The result of a snap poll were interesting – 12% of respondents said aviation compares ‘well’, 50% average and 38% ‘badly’ – and open to a wide range of interpretations. One analyst in the audience suggested that the results meant the industry was ‘delusional’ while others viewed them as showing that the theme of IATA’s World Passenger Symposium, ‘Innovating, Better Together’ aims to improve the customer experience.
The first day of the Symposium focused heavily on this issue with a number of potential pain points and solutions identified and discussed. Tony Tyler, IATA’s CEO and General Secretary, delivered an upbeat assessment of the industry’s progress – growing profitability and passenger numbers – but did not shy away from the challenges. In particular, he criticized Europe’s governments for their continued sluggish response to the issue of airport and runway capacity.
As he also addressed the issue of industry cooperation, Tyler asked governments to consult more with airlines and airports over one of passengers’ major bug bears – security – suggesting guidance from experts when introducing processes would be very helpful. “Too often we are left out,” he said.
A leadership panel that followed examined the area of collaboration further, coming to the conclusion that a more holistic view of the customer, supported by improved communication, was key to success.

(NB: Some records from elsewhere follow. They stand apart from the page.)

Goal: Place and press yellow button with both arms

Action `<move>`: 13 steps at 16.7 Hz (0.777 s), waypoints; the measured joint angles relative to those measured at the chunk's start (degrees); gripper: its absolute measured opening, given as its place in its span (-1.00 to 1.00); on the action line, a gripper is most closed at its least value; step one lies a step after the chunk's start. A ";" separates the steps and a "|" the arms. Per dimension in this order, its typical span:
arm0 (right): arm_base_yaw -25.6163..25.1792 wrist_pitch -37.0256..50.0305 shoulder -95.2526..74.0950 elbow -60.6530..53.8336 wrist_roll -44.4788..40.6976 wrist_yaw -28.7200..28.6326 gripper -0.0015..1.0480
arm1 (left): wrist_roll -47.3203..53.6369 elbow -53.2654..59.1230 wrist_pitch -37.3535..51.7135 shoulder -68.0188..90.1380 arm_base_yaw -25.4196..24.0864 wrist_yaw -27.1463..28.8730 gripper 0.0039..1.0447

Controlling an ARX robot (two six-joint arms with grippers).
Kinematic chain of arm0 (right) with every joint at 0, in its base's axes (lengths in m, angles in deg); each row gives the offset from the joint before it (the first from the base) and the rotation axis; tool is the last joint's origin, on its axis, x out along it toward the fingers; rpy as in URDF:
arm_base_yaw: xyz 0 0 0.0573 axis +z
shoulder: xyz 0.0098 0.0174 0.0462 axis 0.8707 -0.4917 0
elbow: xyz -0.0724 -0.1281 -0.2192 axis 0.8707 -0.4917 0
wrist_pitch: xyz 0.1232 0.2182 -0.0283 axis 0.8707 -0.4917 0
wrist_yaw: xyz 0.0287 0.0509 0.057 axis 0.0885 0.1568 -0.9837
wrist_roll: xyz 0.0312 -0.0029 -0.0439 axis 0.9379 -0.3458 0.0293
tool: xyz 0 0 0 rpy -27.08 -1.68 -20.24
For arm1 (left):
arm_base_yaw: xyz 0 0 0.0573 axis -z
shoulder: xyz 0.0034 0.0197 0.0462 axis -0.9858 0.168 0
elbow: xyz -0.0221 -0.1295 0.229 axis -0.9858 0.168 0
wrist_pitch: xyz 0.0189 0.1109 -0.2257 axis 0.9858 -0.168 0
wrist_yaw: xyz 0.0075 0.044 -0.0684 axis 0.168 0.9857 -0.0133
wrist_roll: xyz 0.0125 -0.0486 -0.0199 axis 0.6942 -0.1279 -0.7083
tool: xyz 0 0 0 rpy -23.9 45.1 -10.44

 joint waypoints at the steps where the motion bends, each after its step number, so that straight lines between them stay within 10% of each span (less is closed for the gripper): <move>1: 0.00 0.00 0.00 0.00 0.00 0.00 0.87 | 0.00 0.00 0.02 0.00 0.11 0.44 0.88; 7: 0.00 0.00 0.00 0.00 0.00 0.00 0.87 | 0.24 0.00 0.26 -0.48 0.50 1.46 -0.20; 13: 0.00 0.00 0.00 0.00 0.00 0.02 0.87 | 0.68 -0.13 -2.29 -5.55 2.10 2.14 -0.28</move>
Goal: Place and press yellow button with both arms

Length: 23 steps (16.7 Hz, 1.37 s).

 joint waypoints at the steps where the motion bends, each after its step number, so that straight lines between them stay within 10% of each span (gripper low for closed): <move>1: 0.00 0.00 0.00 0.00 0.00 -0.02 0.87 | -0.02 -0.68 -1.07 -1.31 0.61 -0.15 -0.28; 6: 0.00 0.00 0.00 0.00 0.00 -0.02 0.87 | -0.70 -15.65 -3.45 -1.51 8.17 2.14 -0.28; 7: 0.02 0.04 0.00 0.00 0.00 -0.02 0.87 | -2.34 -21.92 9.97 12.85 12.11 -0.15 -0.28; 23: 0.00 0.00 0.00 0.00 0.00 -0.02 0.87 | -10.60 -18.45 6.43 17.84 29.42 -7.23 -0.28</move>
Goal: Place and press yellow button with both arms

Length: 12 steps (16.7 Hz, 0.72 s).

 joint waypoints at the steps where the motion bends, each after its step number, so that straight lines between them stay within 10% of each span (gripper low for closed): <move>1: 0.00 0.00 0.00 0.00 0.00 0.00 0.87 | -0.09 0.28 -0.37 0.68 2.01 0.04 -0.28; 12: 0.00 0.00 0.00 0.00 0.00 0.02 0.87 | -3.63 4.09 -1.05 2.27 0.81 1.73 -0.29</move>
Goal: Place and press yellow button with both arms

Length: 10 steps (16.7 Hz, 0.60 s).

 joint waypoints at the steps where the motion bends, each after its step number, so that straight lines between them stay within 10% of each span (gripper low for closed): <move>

Stuart Birrell, CIO of Heathrow Airport, said that given many passenger journeys involved more time out of the aircraft than within it – journey to airport, security, shopping, boarding, etc – it was important that all steps were assessed.
“The passenger experience is not just about the airline, the primary concern should be how to bring the end-to-end journey together; it’s with collaboration,” he said.
Philippe der Arslanian, VP of Merchandising and Digital at Amadeus, highlighted how well industry collaboration could work with the example of a recent project bringing Amadeus together with Star Alliance airlines and Heathrow Terminal 2 to introduce harmonized processes to deliver a more efficient and simpler passenger experience.
A great deal of work is at hand to address these points. IATA’s third Global Passenger Survey revealed a wealth of information about what passengers need and want from their airlines including spending less than 10 minutes in security and much improved information, through multiple channels, and in particular regarding flight status and baggage location.
During afternoon sessions dedicated to its NDC program and the passenger experience, IATA underlined its commitment to improved customer communication with the announcement of the first recipient of investment from its NDC Innovation Fund, Executive Travel App, as well as discussing its ‘Communication Idea’, which aims to provide passengers with trusted and real-time information from all operators throughout the journey through a single source.